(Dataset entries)

--- START ---

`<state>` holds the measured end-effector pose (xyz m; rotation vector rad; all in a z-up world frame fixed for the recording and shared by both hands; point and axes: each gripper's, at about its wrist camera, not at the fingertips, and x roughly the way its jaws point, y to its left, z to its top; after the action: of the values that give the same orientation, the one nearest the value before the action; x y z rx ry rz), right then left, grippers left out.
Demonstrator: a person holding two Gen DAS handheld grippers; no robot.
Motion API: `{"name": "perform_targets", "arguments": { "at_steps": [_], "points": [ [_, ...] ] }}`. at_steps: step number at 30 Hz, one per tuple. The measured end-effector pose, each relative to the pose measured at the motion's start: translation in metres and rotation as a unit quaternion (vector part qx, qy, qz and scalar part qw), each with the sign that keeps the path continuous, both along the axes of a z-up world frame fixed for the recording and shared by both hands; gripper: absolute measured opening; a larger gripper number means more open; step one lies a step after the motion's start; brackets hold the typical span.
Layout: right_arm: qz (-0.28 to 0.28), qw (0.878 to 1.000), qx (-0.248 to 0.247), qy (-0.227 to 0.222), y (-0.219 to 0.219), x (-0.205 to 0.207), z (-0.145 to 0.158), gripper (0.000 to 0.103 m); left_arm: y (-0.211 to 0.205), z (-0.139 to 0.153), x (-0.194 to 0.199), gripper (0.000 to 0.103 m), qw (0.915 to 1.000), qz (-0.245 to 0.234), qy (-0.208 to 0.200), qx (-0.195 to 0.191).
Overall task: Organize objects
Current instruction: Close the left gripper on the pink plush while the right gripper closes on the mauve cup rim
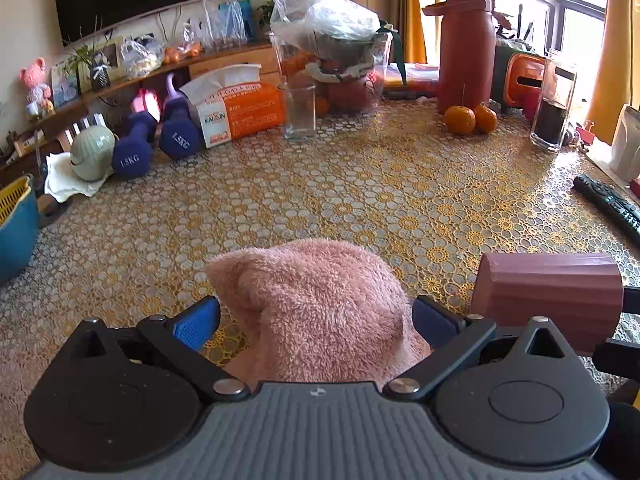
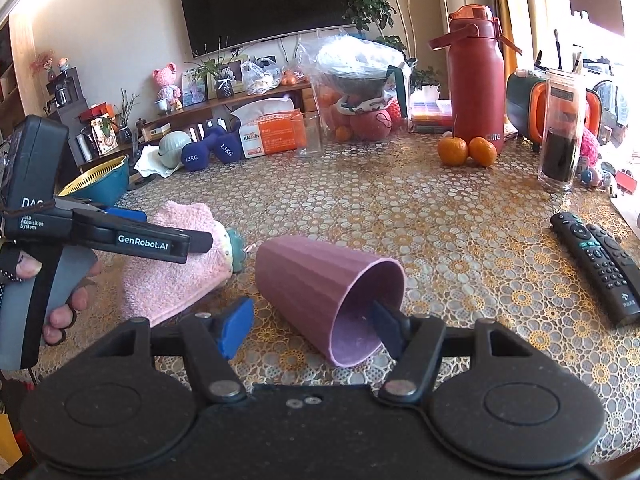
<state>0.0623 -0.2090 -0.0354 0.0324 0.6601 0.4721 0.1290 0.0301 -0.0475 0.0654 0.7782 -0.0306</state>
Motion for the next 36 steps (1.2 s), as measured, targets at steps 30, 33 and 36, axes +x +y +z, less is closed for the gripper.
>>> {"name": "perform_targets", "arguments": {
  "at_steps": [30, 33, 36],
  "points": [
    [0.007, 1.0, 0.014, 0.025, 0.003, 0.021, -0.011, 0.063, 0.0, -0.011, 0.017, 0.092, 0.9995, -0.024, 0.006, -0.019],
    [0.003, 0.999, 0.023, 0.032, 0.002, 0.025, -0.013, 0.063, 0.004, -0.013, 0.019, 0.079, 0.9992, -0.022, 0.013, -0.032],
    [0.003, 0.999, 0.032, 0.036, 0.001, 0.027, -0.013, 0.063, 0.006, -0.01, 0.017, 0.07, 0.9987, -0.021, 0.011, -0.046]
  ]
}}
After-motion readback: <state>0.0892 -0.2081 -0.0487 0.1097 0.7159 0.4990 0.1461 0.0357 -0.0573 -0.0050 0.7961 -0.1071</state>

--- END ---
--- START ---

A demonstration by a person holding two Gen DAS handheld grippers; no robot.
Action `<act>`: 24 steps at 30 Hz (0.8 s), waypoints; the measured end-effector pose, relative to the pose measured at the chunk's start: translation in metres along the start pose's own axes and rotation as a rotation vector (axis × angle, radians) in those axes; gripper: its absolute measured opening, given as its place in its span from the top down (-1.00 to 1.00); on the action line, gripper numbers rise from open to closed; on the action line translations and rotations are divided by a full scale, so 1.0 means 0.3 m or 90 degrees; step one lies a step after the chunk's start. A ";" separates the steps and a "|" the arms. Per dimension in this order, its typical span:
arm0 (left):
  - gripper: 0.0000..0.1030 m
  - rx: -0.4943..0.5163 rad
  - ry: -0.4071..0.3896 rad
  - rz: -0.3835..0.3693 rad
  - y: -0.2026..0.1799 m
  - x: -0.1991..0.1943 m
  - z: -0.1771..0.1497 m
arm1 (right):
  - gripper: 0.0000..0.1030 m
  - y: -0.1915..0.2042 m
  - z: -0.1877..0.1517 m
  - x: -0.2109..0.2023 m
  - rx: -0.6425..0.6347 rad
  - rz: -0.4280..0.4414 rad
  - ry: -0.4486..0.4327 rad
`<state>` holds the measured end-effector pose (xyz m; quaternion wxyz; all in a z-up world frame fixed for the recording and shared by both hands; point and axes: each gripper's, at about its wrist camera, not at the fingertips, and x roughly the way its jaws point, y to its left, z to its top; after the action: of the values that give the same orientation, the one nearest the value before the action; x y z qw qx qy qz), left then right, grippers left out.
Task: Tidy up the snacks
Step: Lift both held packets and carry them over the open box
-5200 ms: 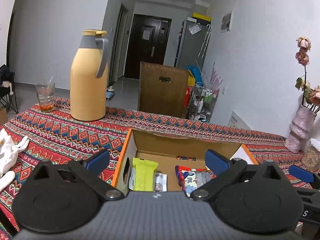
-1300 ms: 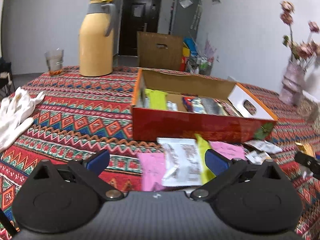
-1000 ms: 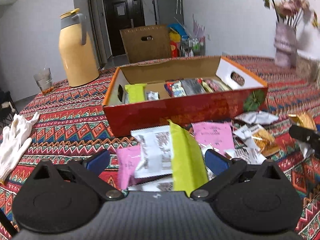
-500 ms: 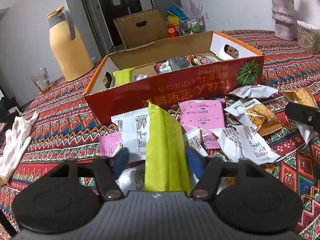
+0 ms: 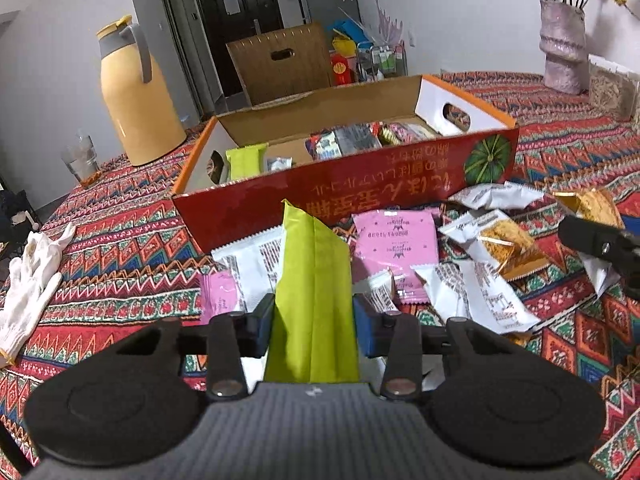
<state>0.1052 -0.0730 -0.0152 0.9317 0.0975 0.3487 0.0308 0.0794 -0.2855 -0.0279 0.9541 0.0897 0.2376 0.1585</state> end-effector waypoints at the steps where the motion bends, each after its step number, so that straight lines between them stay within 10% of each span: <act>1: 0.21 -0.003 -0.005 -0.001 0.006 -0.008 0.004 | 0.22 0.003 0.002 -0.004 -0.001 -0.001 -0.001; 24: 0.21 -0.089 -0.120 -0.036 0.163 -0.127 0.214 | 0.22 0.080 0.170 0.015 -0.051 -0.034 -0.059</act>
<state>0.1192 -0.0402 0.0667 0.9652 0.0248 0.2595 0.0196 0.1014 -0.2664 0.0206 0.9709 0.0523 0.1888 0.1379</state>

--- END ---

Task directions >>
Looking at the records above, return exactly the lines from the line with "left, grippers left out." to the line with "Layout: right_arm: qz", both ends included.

Solution to this exercise >>
`<state>` holds the measured end-effector pose (xyz m; rotation vector rad; all in a z-up world frame fixed for the recording and shared by both hands; point and axes: each gripper's, at about its wrist camera, not at the fingertips, and x roughly the way its jaws point, y to its left, z to its top; after the action: of the values that give the same orientation, the one nearest the value before the action; x y z rx ry rz), right then left, grippers left out.
Demonstrator: a person holding two Gen DAS handheld grippers; no robot.
Motion API: `{"name": "perform_targets", "arguments": { "at_steps": [_], "points": [ [_, ...] ] }}`. at_steps: step number at 30 Hz, one per tuple. The measured end-effector pose, each relative to the pose measured at the motion's start: translation in metres and rotation as a unit quaternion (vector part qx, qy, qz and scalar part qw), each with the sign that keeps the path continuous, both along the axes of a z-up world frame fixed for the recording and shared by both hands; gripper: absolute measured opening; a larger gripper number means more open; step one lies a step after the motion's start; brackets hold the typical span.
Layout: right_arm: qz (-0.28 to 0.28), qw (0.878 to 1.000), qx (-0.248 to 0.247), qy (-0.227 to 0.222), y (-0.219 to 0.219), x (-0.205 to 0.207), z (-0.145 to 0.158), gripper (0.000 to 0.103 m); left_arm: y (-0.211 to 0.205), z (-0.139 to 0.153), x (-0.194 to 0.199), gripper (0.000 to 0.103 m), qw (0.915 to 1.000), qz (-0.245 to 0.234), qy (-0.208 to 0.200), qx (-0.195 to 0.191).

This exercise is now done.